# Capacitor voltage, charge, energy working in and out

1. Feb 4, 2014

### Mr.Bomzh

Hello , It's been a little while since I havent written anything here.A recent thread was directly on topic with what I was wondering here about a little longer ago and the answers I got were good ofcourse but I'm still not convinced about the workings of my scenario , so I will redefine my question and my idea and ask it again.
By the way the recent thread to which I'm reffering to is linked right here ...
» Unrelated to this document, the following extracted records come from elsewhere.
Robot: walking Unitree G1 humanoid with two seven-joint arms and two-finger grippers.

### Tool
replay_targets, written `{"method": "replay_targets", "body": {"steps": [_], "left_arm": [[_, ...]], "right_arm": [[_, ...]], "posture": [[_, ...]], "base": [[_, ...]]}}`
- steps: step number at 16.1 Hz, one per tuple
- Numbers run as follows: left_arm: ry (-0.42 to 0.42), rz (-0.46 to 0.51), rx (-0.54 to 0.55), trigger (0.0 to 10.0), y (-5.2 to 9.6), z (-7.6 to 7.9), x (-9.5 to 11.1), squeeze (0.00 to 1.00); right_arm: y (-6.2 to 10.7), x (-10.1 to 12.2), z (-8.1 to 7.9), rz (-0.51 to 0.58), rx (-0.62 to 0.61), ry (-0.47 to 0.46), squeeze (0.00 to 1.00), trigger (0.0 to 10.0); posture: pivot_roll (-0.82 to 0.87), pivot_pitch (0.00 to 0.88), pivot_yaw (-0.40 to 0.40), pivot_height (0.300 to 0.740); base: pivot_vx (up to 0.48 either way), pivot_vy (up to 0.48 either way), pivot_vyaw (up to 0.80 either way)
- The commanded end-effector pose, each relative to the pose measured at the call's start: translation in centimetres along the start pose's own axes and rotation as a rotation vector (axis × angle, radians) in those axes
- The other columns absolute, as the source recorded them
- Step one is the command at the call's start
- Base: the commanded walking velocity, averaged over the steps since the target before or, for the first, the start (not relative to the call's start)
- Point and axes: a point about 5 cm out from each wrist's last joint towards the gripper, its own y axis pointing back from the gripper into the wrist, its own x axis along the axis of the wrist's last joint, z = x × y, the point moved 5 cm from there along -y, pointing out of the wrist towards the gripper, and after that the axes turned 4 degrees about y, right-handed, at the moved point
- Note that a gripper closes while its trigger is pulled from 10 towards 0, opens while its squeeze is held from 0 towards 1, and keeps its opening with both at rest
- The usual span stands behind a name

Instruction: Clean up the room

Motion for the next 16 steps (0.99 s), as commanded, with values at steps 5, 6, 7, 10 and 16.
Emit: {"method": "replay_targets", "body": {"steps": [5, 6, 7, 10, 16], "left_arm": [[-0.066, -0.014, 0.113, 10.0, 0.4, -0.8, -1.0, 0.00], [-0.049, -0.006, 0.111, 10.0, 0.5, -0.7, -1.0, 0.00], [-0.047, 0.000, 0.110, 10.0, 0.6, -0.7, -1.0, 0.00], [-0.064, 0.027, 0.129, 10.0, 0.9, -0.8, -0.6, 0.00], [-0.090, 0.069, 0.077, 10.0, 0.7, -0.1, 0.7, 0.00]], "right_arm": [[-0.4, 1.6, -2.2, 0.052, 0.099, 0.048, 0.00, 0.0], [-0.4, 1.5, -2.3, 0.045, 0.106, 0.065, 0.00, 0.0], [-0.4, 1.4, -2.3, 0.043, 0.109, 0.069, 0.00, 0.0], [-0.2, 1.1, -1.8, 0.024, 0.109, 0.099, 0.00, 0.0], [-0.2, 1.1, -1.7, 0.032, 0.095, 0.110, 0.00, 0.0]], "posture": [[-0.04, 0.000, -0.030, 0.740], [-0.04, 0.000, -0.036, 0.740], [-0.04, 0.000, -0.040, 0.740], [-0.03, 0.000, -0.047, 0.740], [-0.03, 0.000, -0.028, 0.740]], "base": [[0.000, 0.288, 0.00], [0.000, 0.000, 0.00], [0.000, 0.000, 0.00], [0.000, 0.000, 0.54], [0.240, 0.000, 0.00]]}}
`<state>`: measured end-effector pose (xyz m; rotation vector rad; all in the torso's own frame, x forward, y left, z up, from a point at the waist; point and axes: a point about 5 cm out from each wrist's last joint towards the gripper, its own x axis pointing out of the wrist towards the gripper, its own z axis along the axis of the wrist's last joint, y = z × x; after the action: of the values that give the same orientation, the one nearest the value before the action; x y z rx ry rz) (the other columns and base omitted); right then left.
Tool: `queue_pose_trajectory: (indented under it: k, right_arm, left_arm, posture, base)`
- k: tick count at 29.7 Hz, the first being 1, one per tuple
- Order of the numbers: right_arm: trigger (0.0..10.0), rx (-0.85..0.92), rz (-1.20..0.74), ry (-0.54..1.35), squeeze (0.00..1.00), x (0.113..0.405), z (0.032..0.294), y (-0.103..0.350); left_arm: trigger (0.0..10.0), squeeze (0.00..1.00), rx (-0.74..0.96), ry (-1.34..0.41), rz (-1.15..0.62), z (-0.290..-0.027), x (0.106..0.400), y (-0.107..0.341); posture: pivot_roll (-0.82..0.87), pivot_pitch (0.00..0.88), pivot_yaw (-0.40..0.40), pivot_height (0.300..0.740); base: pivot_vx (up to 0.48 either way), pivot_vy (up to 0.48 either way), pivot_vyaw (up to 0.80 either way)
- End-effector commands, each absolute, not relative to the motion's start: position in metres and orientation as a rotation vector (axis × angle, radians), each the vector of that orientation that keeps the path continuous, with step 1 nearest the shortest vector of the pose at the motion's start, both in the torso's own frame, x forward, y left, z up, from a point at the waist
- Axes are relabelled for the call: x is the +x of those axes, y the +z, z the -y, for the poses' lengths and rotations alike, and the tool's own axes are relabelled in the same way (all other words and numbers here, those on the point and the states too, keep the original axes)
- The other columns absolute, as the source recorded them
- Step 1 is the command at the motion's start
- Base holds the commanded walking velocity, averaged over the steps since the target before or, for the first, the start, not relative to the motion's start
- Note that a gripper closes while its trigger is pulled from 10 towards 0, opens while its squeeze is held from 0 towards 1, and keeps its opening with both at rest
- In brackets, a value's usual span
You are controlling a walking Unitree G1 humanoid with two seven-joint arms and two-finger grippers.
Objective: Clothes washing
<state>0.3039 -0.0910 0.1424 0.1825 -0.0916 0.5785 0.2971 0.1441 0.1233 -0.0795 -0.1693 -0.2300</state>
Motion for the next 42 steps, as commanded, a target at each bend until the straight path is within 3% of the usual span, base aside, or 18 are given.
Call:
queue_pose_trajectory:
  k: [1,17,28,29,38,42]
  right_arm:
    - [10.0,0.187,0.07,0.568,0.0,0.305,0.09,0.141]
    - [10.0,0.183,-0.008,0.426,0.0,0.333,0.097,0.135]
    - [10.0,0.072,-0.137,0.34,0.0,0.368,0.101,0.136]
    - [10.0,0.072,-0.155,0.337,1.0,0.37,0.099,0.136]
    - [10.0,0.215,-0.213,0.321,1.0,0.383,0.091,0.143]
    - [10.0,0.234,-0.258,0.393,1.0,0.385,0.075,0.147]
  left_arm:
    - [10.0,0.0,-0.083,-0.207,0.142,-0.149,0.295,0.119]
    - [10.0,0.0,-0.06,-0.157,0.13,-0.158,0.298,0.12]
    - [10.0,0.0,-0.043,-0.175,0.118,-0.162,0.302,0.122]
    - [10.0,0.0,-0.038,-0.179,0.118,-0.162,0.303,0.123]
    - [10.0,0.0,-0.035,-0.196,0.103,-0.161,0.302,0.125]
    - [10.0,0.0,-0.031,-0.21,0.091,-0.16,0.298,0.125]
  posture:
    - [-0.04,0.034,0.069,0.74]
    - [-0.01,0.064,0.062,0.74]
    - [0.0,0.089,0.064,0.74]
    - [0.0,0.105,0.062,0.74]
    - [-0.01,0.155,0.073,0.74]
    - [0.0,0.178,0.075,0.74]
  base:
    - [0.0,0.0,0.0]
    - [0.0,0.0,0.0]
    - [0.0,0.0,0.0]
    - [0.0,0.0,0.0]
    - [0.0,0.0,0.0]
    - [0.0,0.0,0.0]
So basically here is my rewritten question.The schematic of my question will be added.
If we have a dc power source like that from a battery or rectified mains and in series with that source is a transformer primary and a varyable capacitor whose permittivity can be altered either by mechanical or electrical means , do the resulting charge flow towards and away from the capacitor induce current in the transformer secondary and be used to transfer energy through the transformer? In the previous thread we concluded that indeed it can be so.
Then the guys from PF went on to say that , since there is no physical path for the varying charges to flow because a capacitor blocks direct charge flow from one terminal of a battery to the other , then no work could be done through the transformer primary , the only way work could be done is to supply energy through the mechanism that changes the capacitance whether it would be mechanical or electrical.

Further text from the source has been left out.